About this exercise =
Pull every line holding the word "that" from the data below and copy it.

Provided material =

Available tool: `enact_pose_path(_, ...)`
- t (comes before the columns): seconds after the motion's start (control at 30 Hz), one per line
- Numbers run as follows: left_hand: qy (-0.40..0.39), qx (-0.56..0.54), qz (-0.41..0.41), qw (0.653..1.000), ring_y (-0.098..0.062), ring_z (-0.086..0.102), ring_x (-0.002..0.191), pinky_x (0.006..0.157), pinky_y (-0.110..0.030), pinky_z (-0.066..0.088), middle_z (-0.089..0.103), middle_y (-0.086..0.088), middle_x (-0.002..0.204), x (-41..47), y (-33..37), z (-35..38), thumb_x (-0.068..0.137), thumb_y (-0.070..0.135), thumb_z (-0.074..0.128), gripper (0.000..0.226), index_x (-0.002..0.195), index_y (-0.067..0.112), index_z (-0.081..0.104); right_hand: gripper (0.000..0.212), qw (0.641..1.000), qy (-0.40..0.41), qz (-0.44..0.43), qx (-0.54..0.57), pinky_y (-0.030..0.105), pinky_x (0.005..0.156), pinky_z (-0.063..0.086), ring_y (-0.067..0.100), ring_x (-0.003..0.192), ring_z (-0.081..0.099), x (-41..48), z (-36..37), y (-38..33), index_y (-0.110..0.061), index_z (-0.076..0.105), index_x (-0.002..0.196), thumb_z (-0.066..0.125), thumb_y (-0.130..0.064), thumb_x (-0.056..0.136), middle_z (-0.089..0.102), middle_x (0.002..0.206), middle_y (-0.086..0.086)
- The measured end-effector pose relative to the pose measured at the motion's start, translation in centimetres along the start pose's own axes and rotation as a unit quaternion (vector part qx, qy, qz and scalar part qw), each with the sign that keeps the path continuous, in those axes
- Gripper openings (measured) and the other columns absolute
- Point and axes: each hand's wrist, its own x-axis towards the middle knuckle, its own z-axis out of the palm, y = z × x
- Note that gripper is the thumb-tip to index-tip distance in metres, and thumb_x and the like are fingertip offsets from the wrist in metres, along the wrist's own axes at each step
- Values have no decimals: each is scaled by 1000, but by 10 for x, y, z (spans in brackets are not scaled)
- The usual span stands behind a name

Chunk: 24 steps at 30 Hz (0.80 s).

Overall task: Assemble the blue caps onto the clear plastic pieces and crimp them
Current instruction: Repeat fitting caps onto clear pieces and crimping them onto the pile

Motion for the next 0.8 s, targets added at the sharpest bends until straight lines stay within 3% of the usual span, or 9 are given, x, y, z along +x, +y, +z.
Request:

Answer box =
- The measured end-effector pose relative to the pose measured at the motion's start, translation in centimetres along the start pose's own axes and rotation as a unit quaternion (vector part qx, qy, qz and scalar part qw), each with the sign that keeps the path continuous, in those axes
- Note that gripper is the thumb-tip to index-tip distance in metres, and thumb_x and the like are fingertip offsets from the wrist in metres, along the wrist's own axes at each step

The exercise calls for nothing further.